> _What to work on_
Go through the data and copy each line where the string "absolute" appears.

> _Excerpted records_

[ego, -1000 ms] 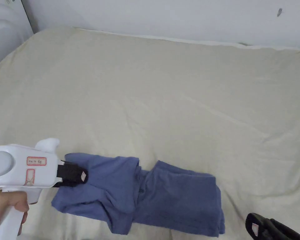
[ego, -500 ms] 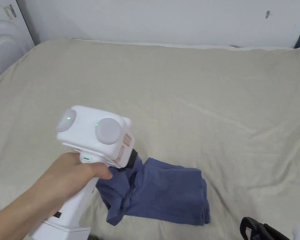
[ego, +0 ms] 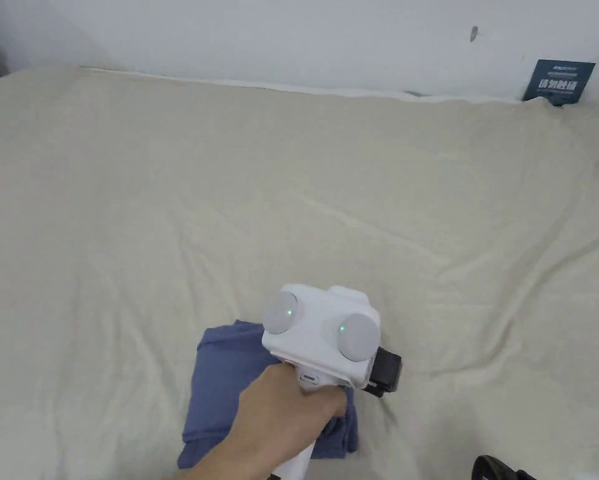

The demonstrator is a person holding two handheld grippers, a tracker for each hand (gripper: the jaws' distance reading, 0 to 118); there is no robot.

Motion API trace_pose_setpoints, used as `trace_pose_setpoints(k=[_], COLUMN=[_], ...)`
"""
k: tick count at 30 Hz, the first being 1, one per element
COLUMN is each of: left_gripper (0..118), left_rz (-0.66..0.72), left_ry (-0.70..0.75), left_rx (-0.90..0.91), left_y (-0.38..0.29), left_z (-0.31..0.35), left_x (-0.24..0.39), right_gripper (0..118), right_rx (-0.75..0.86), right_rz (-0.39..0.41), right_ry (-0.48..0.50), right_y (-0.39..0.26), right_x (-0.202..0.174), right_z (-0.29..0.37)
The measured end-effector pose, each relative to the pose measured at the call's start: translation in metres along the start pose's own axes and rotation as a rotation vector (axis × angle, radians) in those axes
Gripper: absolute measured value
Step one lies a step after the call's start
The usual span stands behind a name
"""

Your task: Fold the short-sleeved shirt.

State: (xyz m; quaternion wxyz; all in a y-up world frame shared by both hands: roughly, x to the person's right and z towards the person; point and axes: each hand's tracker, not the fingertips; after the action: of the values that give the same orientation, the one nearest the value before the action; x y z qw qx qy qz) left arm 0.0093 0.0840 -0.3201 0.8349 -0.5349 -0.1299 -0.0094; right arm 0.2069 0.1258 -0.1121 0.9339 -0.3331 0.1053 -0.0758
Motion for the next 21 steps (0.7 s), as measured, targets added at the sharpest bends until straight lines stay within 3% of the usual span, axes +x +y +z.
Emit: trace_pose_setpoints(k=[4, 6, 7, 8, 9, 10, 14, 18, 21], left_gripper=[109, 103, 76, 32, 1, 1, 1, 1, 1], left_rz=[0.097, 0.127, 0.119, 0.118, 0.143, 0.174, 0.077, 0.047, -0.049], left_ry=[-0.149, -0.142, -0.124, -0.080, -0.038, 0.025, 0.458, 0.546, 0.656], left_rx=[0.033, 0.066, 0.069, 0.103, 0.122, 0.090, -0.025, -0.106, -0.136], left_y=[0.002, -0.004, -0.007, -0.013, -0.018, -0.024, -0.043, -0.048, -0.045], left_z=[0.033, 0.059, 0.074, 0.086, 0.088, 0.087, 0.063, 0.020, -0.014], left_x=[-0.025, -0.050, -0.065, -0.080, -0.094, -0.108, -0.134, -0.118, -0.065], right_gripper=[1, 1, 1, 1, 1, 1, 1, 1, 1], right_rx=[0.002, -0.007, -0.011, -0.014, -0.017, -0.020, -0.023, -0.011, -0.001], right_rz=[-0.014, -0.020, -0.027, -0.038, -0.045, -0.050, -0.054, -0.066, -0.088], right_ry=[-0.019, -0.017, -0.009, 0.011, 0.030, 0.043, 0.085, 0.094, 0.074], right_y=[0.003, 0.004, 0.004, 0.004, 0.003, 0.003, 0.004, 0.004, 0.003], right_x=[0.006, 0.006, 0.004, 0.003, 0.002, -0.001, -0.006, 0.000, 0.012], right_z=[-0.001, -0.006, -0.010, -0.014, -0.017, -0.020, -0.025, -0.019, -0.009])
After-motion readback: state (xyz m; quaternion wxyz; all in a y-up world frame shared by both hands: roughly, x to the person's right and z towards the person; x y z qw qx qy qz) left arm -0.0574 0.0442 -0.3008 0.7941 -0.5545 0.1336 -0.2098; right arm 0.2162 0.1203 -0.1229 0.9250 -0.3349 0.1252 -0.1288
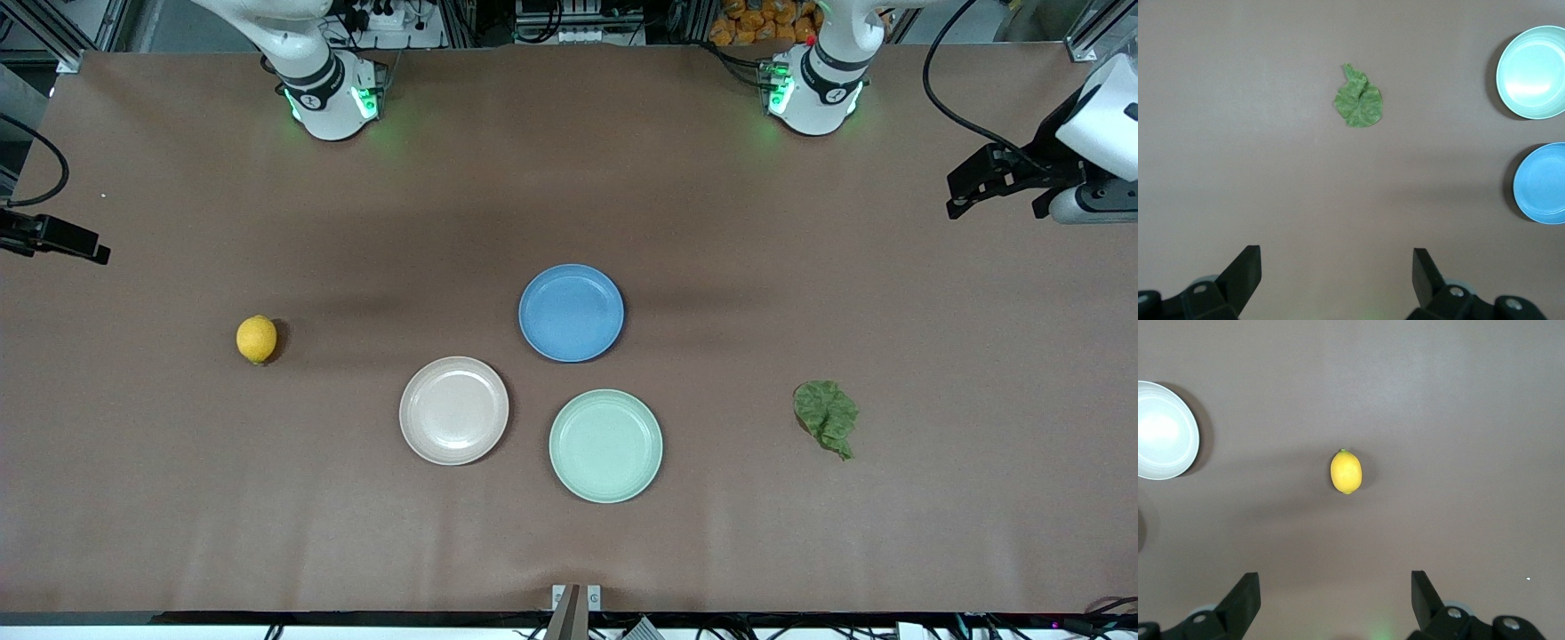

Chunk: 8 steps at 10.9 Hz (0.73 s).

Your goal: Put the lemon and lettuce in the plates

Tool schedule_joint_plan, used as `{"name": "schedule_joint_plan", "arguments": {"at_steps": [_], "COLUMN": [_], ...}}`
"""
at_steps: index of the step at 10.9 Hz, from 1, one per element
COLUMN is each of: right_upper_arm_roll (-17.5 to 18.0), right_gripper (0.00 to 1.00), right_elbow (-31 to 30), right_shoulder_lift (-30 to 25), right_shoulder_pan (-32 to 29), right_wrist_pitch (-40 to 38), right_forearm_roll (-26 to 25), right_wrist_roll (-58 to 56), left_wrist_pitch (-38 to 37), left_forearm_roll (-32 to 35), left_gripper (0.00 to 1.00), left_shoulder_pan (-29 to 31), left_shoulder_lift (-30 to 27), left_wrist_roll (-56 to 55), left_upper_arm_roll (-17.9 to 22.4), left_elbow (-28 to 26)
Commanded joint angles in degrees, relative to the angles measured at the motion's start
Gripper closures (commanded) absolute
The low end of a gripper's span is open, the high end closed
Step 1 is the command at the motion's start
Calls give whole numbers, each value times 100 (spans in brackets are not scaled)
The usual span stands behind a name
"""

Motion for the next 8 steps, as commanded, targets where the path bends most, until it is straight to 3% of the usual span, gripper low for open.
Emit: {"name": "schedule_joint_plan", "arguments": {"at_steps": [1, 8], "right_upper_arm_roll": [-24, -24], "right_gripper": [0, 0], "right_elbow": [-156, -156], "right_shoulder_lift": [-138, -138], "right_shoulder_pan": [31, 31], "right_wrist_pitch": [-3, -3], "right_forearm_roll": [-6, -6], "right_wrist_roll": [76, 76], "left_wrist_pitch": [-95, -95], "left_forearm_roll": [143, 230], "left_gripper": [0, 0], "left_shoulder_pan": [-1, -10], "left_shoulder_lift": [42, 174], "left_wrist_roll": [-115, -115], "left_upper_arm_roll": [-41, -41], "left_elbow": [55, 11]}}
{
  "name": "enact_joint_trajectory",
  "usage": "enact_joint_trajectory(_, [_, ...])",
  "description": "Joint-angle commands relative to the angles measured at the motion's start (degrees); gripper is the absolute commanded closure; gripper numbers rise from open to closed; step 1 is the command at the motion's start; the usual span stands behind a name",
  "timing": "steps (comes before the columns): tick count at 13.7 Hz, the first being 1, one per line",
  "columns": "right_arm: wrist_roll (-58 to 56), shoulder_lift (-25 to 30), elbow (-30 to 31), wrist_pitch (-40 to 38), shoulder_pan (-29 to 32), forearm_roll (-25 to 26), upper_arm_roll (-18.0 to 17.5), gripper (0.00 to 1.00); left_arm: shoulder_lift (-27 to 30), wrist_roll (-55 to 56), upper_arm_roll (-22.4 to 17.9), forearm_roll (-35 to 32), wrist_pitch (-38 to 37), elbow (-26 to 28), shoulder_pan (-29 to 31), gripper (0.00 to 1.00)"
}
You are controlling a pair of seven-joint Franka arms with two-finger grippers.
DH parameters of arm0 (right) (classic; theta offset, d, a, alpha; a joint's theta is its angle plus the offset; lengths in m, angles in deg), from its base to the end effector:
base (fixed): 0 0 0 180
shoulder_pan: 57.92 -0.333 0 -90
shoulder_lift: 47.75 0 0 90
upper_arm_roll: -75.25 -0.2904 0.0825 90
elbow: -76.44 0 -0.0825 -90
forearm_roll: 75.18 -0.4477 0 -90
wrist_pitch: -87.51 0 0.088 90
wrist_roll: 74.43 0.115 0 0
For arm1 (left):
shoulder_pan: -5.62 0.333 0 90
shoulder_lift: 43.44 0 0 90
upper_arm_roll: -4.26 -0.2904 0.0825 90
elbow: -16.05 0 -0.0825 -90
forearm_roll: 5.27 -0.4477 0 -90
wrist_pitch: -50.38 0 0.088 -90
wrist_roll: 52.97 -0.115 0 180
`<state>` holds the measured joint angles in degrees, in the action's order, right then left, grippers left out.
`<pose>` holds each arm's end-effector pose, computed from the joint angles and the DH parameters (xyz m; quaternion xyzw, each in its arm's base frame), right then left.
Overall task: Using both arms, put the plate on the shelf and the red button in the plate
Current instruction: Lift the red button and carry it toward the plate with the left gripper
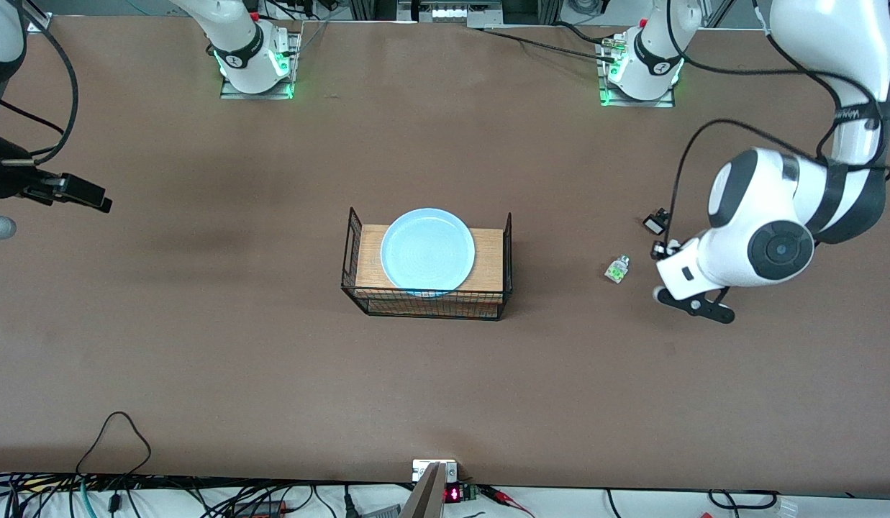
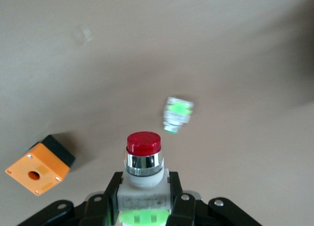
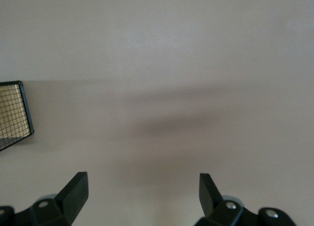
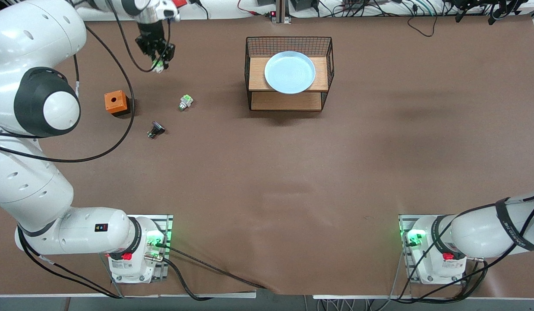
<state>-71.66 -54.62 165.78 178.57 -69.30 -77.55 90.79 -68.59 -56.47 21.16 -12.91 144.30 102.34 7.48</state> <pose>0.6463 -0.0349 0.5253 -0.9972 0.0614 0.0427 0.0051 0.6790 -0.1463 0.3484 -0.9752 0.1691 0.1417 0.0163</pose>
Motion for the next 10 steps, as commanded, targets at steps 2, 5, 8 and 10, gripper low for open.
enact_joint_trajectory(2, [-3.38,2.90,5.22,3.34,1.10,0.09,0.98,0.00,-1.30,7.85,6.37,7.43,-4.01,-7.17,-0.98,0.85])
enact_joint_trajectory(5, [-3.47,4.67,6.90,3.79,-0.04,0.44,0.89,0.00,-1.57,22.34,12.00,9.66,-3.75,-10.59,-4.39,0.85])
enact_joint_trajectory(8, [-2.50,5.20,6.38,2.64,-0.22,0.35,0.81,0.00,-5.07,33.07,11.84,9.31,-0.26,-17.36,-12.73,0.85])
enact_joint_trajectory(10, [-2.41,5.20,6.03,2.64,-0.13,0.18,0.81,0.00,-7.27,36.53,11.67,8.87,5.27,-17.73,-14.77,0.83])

> _Your response_
Gripper: absolute measured value
Gripper closures (commanded) absolute
  "description": "Joint-angle commands relative to the angles measured at the motion's start (degrees); gripper is the absolute commanded closure; gripper numbers rise from open to closed; step 1 is the command at the motion's start; the usual span stands behind a name",

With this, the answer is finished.